* **Work order**
From the data below, copy each line that includes the word "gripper".

───── Recorded data

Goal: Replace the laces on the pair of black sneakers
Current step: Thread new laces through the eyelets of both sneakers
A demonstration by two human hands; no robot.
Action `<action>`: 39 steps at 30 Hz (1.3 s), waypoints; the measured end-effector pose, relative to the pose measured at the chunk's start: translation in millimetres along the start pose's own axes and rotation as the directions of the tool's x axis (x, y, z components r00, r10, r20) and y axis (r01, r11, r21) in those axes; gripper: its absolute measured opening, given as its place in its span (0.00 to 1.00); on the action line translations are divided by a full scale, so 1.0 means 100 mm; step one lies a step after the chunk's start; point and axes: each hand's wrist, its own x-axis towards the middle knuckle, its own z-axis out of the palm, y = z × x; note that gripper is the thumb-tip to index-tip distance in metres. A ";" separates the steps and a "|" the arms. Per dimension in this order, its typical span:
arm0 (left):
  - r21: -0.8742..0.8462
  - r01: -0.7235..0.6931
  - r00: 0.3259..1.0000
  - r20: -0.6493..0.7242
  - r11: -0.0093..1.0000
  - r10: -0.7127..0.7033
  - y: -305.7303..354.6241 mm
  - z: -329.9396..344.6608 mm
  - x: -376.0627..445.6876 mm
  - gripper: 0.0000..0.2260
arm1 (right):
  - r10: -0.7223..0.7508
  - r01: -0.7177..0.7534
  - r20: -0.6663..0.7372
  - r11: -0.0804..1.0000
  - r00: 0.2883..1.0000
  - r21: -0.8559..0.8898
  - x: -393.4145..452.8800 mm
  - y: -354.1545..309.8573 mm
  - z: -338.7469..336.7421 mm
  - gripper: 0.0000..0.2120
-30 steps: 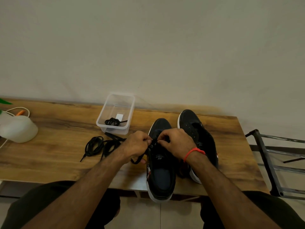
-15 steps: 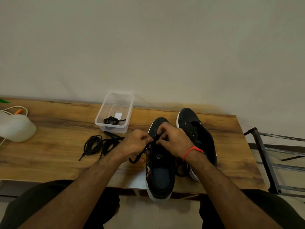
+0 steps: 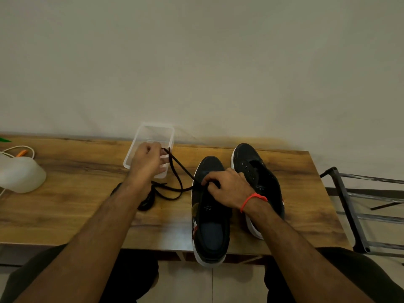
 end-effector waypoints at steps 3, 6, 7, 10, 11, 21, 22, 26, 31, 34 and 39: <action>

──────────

* **Solved exercise**
Action `<action>`: 39 steps at 30 Hz (1.3 s), waypoints; the measured end-effector pose, relative to the pose measured at the chunk's start: translation in millimetres along the start pose's own axes and rotation as the directions of the tool's x axis (x, y, z components r00, r10, r20) and y axis (r01, r11, r21) in those axes; gripper: its absolute measured opening, given as its place in its span (0.00 to 1.00); on the action line translations are divided by a full scale, so 1.0 means 100 mm; step one lies a step after the chunk's start; point and axes: each hand's wrist, its own x-axis towards the middle knuckle, its own z-axis out of the palm, y = z × x; note that gripper is the thumb-tip to index-tip distance in metres. A ";" separates the steps and a "|" the arms. Per dimension in this order, its typical span:
  - gripper: 0.0000..0.2260
  - gripper: 0.0000..0.2120

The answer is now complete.